[Work required] Locate the line bearing "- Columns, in" in the material below, then reproduce it and each following line up to and including the line bearing "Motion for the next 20".

◆ ◆ ◆ ◆

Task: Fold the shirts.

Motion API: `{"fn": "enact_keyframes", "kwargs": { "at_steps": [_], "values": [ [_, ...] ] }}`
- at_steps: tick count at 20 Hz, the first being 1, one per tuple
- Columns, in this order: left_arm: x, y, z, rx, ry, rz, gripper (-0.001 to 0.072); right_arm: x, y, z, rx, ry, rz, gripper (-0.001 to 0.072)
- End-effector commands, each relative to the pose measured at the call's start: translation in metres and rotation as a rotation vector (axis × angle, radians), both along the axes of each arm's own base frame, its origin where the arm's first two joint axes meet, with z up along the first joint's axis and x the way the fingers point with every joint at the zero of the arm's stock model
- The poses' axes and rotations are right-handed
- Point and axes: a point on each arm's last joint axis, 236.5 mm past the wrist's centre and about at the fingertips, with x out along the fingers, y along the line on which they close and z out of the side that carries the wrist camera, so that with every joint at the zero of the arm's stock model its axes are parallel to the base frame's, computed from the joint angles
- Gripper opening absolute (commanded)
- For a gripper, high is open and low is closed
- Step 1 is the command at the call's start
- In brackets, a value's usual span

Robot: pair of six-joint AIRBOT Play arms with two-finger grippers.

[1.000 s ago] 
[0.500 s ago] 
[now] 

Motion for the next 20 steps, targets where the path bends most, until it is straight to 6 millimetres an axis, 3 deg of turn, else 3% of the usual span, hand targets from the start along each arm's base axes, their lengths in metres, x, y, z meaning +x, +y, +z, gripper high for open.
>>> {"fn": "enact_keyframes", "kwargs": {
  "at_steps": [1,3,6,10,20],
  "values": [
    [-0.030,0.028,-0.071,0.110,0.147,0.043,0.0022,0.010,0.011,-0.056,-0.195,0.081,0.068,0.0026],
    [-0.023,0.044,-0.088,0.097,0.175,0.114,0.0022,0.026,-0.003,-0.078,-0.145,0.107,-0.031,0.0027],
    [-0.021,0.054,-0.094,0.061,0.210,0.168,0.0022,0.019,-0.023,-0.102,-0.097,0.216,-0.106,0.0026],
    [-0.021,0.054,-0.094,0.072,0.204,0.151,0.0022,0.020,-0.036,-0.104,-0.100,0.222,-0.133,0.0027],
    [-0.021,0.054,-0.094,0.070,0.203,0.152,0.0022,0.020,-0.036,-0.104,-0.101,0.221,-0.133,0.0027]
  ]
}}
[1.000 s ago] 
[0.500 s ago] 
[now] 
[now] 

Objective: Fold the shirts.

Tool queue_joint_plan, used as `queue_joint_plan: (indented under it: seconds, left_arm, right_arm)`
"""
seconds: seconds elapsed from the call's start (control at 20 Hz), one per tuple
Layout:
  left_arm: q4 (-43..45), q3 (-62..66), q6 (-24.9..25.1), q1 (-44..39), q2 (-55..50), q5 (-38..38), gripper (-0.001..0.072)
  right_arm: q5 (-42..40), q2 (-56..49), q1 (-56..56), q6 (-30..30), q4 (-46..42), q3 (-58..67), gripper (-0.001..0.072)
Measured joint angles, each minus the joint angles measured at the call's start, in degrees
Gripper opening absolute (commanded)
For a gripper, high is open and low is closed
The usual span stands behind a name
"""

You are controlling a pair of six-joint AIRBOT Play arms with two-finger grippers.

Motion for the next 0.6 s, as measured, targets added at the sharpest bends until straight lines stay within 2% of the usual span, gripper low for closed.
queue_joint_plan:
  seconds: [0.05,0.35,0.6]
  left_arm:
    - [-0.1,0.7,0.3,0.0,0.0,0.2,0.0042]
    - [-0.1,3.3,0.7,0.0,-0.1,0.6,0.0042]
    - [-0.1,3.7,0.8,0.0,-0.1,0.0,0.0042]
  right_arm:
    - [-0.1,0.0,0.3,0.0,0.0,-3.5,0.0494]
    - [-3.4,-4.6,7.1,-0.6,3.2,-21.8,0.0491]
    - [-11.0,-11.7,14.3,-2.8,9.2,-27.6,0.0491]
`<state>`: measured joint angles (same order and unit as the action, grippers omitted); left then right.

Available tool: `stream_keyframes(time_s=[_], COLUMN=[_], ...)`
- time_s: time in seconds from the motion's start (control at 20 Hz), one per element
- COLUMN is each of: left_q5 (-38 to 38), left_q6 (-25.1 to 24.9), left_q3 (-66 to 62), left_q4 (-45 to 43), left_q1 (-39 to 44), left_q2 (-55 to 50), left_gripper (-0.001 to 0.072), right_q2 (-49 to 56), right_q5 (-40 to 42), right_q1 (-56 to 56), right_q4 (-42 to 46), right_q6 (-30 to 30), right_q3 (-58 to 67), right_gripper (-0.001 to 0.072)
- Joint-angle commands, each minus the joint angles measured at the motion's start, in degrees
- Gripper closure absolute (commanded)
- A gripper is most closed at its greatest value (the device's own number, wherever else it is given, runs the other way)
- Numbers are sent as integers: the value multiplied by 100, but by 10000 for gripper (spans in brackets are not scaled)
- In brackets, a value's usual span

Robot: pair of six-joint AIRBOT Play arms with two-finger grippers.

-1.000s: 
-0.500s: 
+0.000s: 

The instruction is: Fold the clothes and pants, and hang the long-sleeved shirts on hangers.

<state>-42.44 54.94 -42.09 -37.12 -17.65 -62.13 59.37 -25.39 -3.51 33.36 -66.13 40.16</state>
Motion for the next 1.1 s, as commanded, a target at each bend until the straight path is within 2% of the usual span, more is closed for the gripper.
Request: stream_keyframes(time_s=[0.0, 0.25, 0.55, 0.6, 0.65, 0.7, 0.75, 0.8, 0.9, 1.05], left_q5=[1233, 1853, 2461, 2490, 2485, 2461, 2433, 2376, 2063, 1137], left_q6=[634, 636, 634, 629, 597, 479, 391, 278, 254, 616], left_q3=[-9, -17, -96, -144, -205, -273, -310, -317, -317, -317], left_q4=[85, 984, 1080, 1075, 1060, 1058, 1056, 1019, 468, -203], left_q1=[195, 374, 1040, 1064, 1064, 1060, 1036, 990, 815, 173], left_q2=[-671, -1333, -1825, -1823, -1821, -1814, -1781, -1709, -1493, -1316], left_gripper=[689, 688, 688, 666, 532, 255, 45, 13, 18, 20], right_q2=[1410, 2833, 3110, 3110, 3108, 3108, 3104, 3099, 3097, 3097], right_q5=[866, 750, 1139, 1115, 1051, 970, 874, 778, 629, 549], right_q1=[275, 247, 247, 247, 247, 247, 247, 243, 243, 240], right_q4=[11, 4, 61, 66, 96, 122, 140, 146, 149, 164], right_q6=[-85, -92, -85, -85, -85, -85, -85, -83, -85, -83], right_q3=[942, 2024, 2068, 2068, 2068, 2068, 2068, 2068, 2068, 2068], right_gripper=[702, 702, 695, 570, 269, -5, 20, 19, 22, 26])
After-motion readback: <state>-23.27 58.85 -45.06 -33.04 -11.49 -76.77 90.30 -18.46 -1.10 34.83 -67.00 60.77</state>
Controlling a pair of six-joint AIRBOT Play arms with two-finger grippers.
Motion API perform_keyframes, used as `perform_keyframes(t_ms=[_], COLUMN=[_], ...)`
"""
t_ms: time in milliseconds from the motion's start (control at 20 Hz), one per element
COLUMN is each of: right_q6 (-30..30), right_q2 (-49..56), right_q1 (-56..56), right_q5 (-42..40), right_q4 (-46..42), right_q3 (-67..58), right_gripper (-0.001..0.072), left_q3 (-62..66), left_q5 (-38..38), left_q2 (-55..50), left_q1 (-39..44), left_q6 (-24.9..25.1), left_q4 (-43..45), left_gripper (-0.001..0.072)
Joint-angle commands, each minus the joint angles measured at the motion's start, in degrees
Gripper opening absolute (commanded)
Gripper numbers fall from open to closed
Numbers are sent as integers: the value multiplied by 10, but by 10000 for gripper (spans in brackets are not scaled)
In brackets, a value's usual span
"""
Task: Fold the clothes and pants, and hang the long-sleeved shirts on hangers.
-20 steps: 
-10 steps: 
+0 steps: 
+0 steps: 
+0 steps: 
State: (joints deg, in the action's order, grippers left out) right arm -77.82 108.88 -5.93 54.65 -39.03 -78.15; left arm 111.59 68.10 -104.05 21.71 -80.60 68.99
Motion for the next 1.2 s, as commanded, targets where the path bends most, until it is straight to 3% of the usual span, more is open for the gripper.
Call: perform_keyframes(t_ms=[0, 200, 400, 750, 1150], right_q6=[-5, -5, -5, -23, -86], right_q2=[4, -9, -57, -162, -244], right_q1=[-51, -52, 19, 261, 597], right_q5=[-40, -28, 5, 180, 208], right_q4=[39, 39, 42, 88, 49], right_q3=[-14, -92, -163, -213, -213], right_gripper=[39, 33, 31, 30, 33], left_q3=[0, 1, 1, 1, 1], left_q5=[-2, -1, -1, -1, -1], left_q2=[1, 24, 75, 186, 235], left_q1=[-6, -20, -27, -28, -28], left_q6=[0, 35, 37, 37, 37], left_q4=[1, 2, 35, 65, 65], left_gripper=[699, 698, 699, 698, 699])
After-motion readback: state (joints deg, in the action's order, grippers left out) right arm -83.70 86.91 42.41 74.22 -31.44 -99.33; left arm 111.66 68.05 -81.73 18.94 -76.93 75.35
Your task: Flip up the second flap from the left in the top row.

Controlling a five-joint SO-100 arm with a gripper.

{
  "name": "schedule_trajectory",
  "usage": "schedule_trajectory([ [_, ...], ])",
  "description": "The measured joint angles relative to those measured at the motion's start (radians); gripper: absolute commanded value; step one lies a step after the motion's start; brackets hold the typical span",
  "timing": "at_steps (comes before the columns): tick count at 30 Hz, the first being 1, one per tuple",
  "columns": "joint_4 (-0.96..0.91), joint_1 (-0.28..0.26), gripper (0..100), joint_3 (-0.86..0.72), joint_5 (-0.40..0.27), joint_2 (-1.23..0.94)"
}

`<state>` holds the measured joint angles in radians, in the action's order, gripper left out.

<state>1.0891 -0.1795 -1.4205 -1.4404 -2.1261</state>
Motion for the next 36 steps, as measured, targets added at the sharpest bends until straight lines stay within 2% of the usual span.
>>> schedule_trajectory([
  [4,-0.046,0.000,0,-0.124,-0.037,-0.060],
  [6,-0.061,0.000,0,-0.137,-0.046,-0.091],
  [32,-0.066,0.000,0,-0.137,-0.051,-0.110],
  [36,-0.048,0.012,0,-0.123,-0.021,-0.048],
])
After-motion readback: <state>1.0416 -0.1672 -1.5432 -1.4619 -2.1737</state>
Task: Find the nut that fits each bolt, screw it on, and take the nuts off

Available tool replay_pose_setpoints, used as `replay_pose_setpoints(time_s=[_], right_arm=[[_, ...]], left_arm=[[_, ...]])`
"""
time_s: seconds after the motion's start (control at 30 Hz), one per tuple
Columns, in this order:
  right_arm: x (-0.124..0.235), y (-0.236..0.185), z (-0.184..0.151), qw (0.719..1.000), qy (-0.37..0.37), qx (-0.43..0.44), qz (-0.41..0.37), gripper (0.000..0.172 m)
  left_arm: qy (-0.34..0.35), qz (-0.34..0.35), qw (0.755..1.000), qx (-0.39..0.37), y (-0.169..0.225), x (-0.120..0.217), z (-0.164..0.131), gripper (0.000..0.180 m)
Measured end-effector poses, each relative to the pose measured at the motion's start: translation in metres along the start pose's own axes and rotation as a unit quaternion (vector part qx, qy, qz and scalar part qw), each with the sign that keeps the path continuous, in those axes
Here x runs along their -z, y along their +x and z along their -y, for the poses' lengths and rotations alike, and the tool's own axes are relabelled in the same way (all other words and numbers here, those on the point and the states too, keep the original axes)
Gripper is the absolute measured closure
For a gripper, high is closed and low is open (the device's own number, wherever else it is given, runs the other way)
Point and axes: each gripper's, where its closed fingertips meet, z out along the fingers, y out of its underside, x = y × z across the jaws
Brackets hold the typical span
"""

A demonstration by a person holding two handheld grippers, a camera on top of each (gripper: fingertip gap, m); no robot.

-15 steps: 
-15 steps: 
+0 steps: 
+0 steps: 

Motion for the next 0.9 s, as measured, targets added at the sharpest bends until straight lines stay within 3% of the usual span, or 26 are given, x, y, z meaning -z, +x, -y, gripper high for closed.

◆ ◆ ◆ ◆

[Completed exercise]
- Columns, in this order: left_arm: x, y, z, rx, ry, rz, gripper (-0.001 to 0.072); right_arm: x, y, z, rx, ry, rz, gripper (-0.001 to 0.072)
- End-effector commands, each relative to the pose measured at the call's start: translation in metres and rotation as a rotation vector (axis × angle, radians), both along the axes of each arm's own base frame, its origin where the arm's first two joint axes meet, with z up along the first joint's axis and x the way the fingers point with every joint at the zero of the arm's stock model
- The poses' axes and rotations are right-handed
- Point and axes: a point on each arm's last joint axis, 236.5 mm past the wrist's centre and about at the fingertips, with x out along the fingers, y along the line on which they close and z out of the side that carries the wrist camera, so that with every joint at the zero of the arm's stock model its axes are parallel to the base frame's, computed from the joint angles
- Gripper opening absolute (commanded)
- For a gripper, high is open and low is closed
- Step 1 is the command at the call's start
- In brackets, a value's usual span

Robot: pair of six-joint AIRBOT Play arms with two-finger grippers.

[1.000 s ago] 
[0.500 s ago] 
[now] 

Motion for the next 20 steps, targets where the path bends most, until it is straight to 6 millimetres an axis, 3 deg of turn, else 3% of the usual span, hand targets from the start along each arm's base axes, their lengths in metres, x, y, z meaning +x, +y, +z, gripper high for open.

No further answer will be given.